### WHAT THE TASK REQUIRES
Scan the material for the word "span", and copy each line where it shows up.

### SUPPLIED INFORMATION
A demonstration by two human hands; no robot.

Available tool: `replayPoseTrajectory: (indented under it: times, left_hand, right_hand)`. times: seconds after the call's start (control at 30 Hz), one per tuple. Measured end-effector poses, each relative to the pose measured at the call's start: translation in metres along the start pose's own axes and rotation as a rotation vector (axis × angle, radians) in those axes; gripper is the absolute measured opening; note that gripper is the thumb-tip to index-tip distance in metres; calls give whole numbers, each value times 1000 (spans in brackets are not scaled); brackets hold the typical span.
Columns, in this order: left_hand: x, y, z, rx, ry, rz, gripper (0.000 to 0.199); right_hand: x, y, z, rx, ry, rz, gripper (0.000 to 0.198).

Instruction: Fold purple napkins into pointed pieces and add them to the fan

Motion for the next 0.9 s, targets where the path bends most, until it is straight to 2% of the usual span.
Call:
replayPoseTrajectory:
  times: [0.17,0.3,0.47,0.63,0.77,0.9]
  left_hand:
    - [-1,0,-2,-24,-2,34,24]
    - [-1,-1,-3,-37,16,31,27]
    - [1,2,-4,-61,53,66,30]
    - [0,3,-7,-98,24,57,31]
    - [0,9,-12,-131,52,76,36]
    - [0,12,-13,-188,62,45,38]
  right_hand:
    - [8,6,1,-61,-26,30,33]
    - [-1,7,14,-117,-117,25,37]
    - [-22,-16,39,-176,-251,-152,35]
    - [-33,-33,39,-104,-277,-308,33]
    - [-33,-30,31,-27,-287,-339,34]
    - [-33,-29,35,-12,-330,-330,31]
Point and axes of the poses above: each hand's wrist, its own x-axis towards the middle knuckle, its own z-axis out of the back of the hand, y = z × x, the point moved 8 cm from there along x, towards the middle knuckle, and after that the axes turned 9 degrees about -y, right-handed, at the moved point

### ANSWER
Available tool: `replayPoseTrajectory: (indented under it: times, left_hand, right_hand)`. times: seconds after the call's start (control at 30 Hz), one per tuple. Measured end-effector poses, each relative to the pose measured at the call's start: translation in metres along the start pose's own axes and rotation as a rotation vector (axis × angle, radians) in those axes; gripper is the absolute measured opening; note that gripper is the thumb-tip to index-tip distance in metres; calls give whole numbers, each value times 1000 (spans in brackets are not scaled); brackets hold the typical span.
Motion for the next 0.9 s, targets where the path bends most, until it is straight to 2% of the usual span.

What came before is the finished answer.